> What the task asks
Transcribe the entries exactly as each line appears.

> Dataset
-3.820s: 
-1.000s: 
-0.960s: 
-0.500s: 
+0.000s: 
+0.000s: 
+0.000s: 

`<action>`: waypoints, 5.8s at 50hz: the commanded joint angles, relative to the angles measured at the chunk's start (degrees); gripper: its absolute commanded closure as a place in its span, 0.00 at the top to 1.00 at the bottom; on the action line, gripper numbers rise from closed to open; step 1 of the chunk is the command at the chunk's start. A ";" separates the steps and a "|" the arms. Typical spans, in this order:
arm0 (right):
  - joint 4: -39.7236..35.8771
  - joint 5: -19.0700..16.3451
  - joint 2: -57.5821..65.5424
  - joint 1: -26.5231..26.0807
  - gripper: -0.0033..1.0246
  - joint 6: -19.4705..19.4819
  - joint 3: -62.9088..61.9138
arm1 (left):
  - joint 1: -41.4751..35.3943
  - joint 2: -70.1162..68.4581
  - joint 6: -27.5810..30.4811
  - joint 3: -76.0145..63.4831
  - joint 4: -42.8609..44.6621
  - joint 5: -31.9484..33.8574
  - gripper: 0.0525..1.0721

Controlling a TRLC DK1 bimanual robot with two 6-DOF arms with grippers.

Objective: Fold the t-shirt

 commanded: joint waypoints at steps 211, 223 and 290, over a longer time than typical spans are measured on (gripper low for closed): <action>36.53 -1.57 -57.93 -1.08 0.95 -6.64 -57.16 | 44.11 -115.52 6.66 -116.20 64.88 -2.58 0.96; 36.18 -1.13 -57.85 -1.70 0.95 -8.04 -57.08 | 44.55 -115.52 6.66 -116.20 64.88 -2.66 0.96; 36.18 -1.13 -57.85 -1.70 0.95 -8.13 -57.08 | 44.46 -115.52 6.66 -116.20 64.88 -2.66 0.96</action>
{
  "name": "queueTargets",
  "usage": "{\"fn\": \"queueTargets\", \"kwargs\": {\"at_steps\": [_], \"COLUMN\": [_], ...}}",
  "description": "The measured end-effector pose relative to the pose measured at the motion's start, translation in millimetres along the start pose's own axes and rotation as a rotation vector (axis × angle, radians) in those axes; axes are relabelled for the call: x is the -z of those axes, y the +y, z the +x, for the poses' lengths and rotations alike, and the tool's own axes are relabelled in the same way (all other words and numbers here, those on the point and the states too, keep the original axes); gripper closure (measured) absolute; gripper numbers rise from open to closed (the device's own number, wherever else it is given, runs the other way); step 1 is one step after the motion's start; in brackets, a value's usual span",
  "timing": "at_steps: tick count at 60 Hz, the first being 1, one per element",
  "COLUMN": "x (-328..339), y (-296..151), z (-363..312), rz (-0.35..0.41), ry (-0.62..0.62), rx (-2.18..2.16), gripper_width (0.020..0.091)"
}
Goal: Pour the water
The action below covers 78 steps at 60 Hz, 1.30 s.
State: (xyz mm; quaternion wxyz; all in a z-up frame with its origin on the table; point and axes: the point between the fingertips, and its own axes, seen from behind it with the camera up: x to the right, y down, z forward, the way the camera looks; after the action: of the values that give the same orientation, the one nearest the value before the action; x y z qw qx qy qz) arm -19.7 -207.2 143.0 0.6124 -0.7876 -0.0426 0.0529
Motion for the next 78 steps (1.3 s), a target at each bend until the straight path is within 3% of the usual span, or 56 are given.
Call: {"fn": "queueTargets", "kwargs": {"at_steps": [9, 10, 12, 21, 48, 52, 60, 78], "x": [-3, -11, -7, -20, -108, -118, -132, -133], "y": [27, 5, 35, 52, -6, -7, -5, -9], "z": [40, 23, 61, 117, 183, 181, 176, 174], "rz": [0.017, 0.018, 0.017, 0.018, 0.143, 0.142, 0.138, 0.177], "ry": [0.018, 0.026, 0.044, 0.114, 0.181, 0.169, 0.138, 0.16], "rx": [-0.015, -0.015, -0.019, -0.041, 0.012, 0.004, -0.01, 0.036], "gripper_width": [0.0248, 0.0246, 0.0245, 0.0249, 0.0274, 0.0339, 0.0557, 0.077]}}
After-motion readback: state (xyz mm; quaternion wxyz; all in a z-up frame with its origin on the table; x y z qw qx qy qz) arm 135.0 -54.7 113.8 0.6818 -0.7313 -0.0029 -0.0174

> Exercise response
-3.820s: 
-1.000s: 
-0.960s: 
-0.500s: 
+0.000s: 
+0.000s: 
+0.000s: 

`<action>`: waypoints, 5.8s at 50hz: the commanded joint angles, relative to the angles measured at the chunk's start (degrees); gripper: its absolute commanded closure as a place in its span, 0.00 at the top to 1.00 at the bottom; on the action line, gripper numbers rise from closed to open; step 1 of the chunk is the command at the chunk's start. A ";" separates the steps and a "|" the arms. Typical spans, in this order:
arm0 (right):
  - joint 4: -39.7236..35.8771
  - joint 5: -19.0700..16.3451
  - joint 2: -57.5821..65.5424
  - joint 1: -26.5231..26.0807
  - gripper: -0.0033..1.0246
  - joint 6: -19.4705..19.4819
  - joint 3: -62.9088..61.9138
arm1 (left):
  - joint 1: -41.4751..35.3943
  - joint 2: -70.1162..68.4581
  - joint 6: -27.5810..30.4811
  - joint 3: -76.0145..63.4831
  - joint 4: -42.8609..44.6621
  - joint 5: -31.9484..33.8574
  - gripper: 0.0525..1.0721

Controlling a TRLC DK1 bimanual robot with two 6-DOF arms with grippers.

Objective: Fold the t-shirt

 commanded: joint waypoints at steps 211, 223 and 290, over a longer time than typical spans are measured on (gripper low for closed): <action>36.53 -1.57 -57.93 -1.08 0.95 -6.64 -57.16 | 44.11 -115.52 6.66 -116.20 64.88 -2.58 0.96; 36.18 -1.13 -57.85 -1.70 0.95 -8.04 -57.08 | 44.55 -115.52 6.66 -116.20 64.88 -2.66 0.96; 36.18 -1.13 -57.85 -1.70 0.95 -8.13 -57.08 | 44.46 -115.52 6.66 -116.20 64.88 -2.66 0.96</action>
{
  "name": "queueTargets",
  "usage": "{\"fn\": \"queueTargets\", \"kwargs\": {\"at_steps\": [_], \"COLUMN\": [_], ...}}",
  "description": "The measured end-effector pose relative to the pose measured at the motion's start, translation in millimetres along the start pose's own axes and rotation as a rotation vector (axis × angle, radians) in those axes; axes are relabelled for the call: x is the -z of those axes, y the +y, z the +x, for the poses' lengths and rotations alike, and the tool's own axes are relabelled in the same way (all other words and numbers here, those on the point and the states too, keep the original axes); gripper closure (measured) absolute; gripper numbers rise from open to closed (the device's own number, wherever else it is given, runs the other way); step 1 is one step after the motion's start; in brackets, a value's usual span",
  "timing": "at_steps: tick count at 60 Hz, the first being 1, one per element",
  "COLUMN": "x (-328..339), y (-296..151), z (-363..312), rz (-0.35..0.41), ry (-0.62..0.62), rx (-2.18..2.16), gripper_width (0.020..0.091)"
}
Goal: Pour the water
The action below covers 78 steps at 60 Hz, 1.30 s.
State: (xyz mm; quaternion wxyz; all in a z-up frame with its origin on the table; point and axes: the point between the fingertips, and its own axes, seen from behind it with the camera up: x to the right, y down, z forward, the way the camera looks; after the action: of the values that give the same orientation, the one nearest the value before the action; x y z qw qx qy qz) arm -19.7 -207.2 143.0 0.6124 -0.7876 -0.0426 0.0529
Motion for the next 78 steps (1.3 s), a target at each bend until the straight path is within 3% of the usual span, or 56 are given.
Call: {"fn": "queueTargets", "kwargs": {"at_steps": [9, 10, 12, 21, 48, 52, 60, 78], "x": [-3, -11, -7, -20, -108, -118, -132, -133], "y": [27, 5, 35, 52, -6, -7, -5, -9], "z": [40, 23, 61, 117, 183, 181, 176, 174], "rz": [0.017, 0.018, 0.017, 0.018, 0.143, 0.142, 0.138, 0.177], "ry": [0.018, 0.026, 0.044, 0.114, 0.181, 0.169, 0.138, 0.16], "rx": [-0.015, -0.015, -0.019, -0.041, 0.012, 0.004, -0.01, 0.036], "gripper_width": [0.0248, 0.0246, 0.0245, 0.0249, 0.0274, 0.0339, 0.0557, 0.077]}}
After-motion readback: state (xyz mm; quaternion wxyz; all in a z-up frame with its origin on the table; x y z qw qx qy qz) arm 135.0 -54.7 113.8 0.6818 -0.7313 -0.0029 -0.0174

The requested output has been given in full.